* _Try it_: Go through the data below and count every line that has the word "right". Return only the count.

* _Data shown_:
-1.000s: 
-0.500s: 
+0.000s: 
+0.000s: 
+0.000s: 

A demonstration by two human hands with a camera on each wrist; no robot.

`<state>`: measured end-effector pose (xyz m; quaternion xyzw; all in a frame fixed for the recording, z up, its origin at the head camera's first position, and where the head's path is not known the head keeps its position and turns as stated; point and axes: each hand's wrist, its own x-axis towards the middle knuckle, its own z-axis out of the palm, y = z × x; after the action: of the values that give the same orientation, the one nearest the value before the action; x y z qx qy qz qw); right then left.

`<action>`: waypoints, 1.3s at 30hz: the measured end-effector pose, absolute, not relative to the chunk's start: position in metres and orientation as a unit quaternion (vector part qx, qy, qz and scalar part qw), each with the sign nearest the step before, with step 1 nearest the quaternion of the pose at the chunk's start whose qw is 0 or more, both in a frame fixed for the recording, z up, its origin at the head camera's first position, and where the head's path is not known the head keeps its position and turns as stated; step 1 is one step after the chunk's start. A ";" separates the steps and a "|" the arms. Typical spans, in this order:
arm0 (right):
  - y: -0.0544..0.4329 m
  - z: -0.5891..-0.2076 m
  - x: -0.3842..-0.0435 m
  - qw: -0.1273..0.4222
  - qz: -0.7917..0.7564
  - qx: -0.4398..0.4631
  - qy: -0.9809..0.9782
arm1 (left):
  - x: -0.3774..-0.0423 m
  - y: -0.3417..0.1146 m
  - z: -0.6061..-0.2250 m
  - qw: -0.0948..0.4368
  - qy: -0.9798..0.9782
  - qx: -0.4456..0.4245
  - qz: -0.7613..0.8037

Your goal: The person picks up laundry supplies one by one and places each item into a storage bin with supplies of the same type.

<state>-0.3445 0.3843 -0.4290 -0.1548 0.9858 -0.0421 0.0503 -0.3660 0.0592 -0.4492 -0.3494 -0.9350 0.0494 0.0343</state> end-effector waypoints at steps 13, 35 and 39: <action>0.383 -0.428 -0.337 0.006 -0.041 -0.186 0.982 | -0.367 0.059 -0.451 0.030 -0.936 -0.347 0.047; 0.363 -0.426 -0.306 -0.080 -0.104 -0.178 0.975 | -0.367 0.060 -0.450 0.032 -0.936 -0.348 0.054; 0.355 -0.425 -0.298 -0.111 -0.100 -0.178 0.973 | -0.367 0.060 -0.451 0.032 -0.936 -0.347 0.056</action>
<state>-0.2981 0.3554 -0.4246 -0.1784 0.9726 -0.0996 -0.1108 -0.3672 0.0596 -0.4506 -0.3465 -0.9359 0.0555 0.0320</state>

* _The completed task_: 2